**WHAT YOU HAVE TO DO**
Your output should be the full listing, unchanged.

**GIVEN INFORMATION**

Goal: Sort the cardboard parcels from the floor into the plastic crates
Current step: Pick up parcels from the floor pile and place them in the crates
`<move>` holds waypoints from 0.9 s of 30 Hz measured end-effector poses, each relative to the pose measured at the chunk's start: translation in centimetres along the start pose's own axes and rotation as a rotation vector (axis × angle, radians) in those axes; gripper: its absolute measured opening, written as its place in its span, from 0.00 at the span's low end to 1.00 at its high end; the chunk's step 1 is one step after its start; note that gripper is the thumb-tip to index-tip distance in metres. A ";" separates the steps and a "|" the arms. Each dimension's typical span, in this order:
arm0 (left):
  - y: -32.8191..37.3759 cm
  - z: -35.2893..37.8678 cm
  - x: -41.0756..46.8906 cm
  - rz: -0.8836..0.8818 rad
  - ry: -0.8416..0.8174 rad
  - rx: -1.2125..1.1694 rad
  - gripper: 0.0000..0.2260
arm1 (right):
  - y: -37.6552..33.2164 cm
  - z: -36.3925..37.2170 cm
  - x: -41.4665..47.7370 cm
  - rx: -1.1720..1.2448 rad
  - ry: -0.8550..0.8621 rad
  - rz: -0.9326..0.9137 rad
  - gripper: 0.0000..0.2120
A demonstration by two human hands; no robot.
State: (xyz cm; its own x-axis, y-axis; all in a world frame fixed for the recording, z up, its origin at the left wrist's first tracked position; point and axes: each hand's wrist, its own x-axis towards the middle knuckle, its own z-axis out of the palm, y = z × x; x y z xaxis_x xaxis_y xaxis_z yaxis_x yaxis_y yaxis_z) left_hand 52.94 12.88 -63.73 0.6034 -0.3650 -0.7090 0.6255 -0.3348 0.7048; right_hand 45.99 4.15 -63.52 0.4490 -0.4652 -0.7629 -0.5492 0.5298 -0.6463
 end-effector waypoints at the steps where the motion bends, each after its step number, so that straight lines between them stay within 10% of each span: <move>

**EXERCISE RESULT**
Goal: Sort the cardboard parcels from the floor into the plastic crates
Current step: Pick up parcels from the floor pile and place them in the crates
`<move>` holds waypoints from 0.9 s of 30 Hz measured end-effector poses, each relative to the pose measured at the chunk's start: translation in centimetres along the start pose's own axes and rotation as a rotation vector (axis × angle, radians) in those axes; gripper: its absolute measured opening, written as its place in its span, from 0.00 at the span's low end to 1.00 at its high end; the chunk's step 1 is one step after its start; note that gripper is the thumb-tip to index-tip distance in metres. A ";" separates the steps and a "|" the arms. Each dimension's typical span, in this order:
arm0 (left):
  - y: -32.8191..37.3759 cm
  - z: -35.2893..37.8678 cm
  - x: -41.0756..46.8906 cm
  - rz: -0.8836..0.8818 rad
  - ry: -0.8416..0.8174 rad
  - rx: -1.2125..1.1694 rad
  - gripper: 0.0000..0.2260
arm1 (right):
  - y: -37.6552..33.2164 cm
  - z: -36.3925..37.2170 cm
  - x: -41.4665..47.7370 cm
  - rx: -1.1720..1.2448 rad
  - ry: -0.8550..0.8621 rad
  - rz: -0.9326..0.9137 rad
  - gripper: 0.0000..0.2120
A demonstration by two human hands; no robot.
State: (xyz cm; its own x-axis, y-axis; all in a world frame fixed for the recording, z up, its origin at the left wrist's first tracked position; point and axes: each hand's wrist, its own x-axis towards the middle knuckle, its own z-axis out of the palm, y = z × x; x y z xaxis_x xaxis_y xaxis_z yaxis_x yaxis_y yaxis_z) left_hand 52.94 12.88 -63.73 0.6034 -0.3650 -0.7090 0.6255 -0.3348 0.7048; right_hand 45.99 4.15 -63.52 0.4490 -0.4652 -0.7629 -0.5492 0.5298 -0.6463
 end-effector waypoints at the steps where the motion bends, each after its step number, so that straight lines between them stay within 10% of each span: <move>

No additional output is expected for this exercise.